Being grown up in Eastern part of India I do not have any fond memories of mathri however we used to enjoy kucho nimki, tinkona nimki and elojhelo nimki. These are the snacks bring back the memory of childhood festive season. Mothers and Grandmothers used to start the preparation of making ‘namkeen‘ (savoury) and ‘mithai’ (sweets) week or 10 days before the festival. They used to make in batches and I remember half of it would be over before the festival day comes and they used make another batch to refill the ‘dabbas’ (jars).
My first experience of methi mathri was from a store bought packet which was good but I did not get the real taste until I prepared it at home. When you take a bite of it, you will experience a blast of flavours in your mouth as it contains dry methi leaves (kasuri methi), ajwain and crushed black peppercorns. There are two versions of methi mathri: one is thin and the other one is little thick. Thin one is similar to chips and I found it little hard in texture. However, the thick one is totally different from the thin one as it has several layers inside it which makes it crispy, crunchy and flaky. Check the below image, you can see the layers inside the mathri just similar to puff pastry.

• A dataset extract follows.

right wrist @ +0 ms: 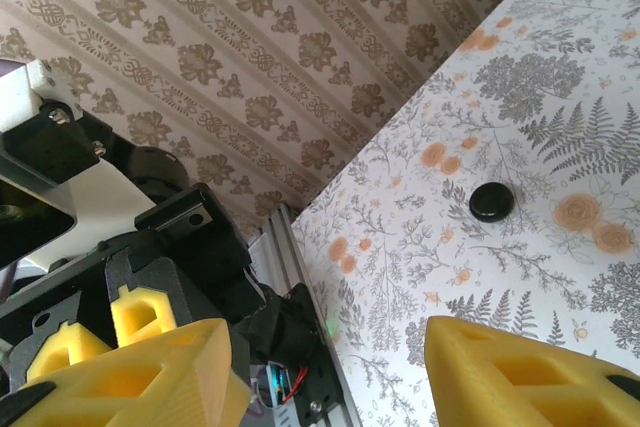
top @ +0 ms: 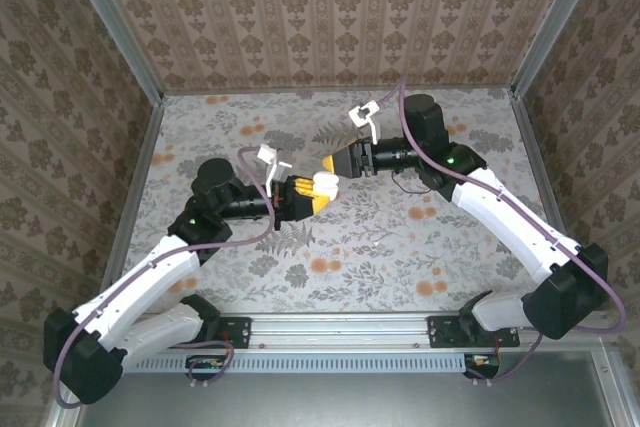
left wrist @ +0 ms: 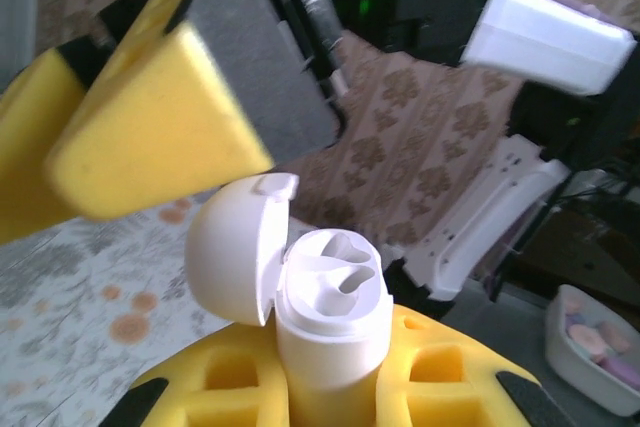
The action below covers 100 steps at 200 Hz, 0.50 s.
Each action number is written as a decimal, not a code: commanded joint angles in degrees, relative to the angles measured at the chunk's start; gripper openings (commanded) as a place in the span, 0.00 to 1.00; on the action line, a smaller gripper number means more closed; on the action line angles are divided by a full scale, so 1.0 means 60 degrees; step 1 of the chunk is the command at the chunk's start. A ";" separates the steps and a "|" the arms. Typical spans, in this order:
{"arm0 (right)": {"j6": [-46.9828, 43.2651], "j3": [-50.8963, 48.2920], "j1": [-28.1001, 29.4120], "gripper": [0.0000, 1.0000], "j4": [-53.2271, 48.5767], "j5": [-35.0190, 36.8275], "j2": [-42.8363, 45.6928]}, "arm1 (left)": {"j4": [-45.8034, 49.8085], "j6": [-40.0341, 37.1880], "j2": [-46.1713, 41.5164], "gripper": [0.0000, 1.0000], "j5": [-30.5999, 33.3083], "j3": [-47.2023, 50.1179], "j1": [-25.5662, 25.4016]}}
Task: Insert wireless bluetooth earbuds into charging case
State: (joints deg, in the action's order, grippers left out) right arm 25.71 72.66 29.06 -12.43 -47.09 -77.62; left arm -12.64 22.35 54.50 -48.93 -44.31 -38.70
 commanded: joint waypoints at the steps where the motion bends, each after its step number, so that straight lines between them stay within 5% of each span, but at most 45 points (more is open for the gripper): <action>1: 0.0113 -0.0040 -0.0029 0.55 -0.0185 0.0255 0.0122 | 0.2479 -0.1693 -0.0304 0.00 0.1909 -0.0694 -0.0166; 100: 0.0909 -0.0250 -0.0024 0.56 0.0124 0.0969 0.0147 | 0.2861 -0.2457 -0.1353 0.00 0.2582 0.0300 0.0315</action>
State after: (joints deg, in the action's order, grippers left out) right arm 28.88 72.58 28.95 -12.51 -43.22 -77.30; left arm 2.68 9.74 48.07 -34.20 -43.40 -37.98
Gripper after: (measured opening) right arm 0.559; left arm 0.159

Methi mathri is an easy and tasty snack and requires minimum ingredients to prepare it at home. You find all the ingredients in your pantry so anytime you can prepare this snack and enjoy with a cup of tea.

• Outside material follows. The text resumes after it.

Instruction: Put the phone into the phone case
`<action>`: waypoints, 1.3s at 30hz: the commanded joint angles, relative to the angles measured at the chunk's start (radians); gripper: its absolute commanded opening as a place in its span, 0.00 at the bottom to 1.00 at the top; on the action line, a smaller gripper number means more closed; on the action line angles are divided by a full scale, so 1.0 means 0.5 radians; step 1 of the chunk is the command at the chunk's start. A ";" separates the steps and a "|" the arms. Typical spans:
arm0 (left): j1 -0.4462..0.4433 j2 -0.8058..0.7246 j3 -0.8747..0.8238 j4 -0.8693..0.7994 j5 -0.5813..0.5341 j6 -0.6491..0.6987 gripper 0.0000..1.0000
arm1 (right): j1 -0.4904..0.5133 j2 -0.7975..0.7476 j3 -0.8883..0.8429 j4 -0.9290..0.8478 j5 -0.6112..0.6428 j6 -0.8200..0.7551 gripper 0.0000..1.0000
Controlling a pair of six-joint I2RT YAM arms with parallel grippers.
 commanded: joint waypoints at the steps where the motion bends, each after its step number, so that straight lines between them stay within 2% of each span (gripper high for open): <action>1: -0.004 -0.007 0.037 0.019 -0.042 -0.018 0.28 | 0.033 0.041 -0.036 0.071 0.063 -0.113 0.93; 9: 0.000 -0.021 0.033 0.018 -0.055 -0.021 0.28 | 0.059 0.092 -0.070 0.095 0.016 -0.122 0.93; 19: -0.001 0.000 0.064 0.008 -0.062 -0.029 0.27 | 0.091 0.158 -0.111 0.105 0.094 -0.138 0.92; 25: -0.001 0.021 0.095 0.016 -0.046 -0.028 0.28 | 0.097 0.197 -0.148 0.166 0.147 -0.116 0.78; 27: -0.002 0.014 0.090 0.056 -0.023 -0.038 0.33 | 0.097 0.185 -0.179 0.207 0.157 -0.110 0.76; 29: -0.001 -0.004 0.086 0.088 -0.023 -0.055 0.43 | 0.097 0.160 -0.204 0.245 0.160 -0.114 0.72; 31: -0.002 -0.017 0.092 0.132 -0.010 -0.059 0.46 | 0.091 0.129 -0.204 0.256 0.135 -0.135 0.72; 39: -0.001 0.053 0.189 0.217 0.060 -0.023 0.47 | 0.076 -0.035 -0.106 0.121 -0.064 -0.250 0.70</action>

Can I store Methi mathri? If yes, how can I store them?
Yes you can store methi mathris. After frying the mathris take them out in a kitchen napkin to soak the excess oil. Later allow them to cool. Once cooled completely store in an air tight container for a week.

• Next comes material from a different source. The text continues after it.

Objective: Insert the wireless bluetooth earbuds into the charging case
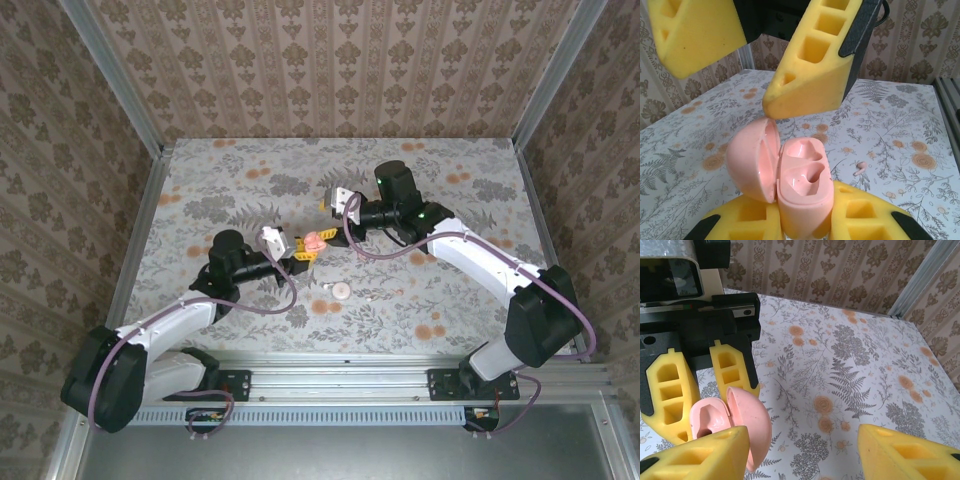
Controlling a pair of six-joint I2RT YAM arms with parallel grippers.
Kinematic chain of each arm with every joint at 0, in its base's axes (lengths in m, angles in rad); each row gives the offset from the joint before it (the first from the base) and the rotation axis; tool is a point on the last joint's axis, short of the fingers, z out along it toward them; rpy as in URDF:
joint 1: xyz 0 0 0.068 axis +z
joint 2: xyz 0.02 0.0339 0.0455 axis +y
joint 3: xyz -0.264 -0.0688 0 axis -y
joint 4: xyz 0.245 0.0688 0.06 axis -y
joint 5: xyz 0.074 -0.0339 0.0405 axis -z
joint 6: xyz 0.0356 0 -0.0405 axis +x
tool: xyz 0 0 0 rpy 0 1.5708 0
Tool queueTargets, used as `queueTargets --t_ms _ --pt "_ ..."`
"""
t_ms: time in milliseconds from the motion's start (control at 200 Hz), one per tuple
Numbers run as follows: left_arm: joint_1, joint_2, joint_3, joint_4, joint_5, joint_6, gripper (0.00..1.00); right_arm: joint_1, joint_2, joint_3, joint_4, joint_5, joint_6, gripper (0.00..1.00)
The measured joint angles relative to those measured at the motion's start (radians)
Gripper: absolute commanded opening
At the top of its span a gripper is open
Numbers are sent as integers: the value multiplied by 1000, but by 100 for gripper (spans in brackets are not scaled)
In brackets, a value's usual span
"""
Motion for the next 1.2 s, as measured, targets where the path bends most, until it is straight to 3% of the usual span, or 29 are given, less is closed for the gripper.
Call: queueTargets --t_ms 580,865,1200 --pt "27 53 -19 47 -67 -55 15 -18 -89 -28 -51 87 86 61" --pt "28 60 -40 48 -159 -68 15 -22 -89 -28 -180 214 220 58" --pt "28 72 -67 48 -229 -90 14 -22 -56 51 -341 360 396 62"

Can I use oil instead of ghee while kneading the dough?
Yes you can use oil instead of ghee. However, ghee gives a better texture and makes flavourful mathris.
Why my mathris are soft inside but outside totally golden brown?
This is a common problem and many people complaints that their mathris don’t turn out flaky and crispy instead soft inside. First of all you have to knead the dough well which I have mentioned in the recipe procedure. One more important fact is the way of frying brings a lot of difference in the taste and texture. It is important to fry the mathris under low to medium heat. So that the inside cooks well as well as outside does not burn.
Preparation time: 30 minutes
Cooking time: 15 minutes
Yields: 20 to 25
All purpose flour / maida – 2 cups
Carom seeds/ Ajwain – 1/2 teaspoons
Kasuri Methi (Dried fenugreek leaves)
Black peppercorns – 1 teaspoon, crushed
Salt to taste
Cold water – 1/2 cup
Ghee – 4 tablespoon
Refined oil – 1 cup, for deep frying
1. Take flour, kasuri methis, salt, ajwain seeds and black peppercorn in a bowl.
2. Add ghee to the flour mixture and mix. While mixing the ghee with flour, rub with your fingers till it becomes coarse crumb like texture.
3. Next add cold water slowly little by little to make the dough. Dough should be stiff and smooth.
4. Cover the dough and allow to rest it for 15 minutes to half an hour.
5. After that take the dough and divide it around 20 to 25 equal portions (numbers vary depending on the size).
6. Meanwhile pour oil in a wok and put it on the gas under slow flame.
7. Now take each portion and roll it round and finally flatten slightly using your palm. Follow the same steps for all the portions.
8. When the oil is hot enough, drop the mathris (not all at a time, fry them in batches) into the oil. Fry them on medium heat until both the sides turn golden brown.
9. Once they are don, slowly take out the mathris on a kitchen napkin to soak the extra oil.
10. Allow them to cool completely and later you can store them in air tight container in room temperature.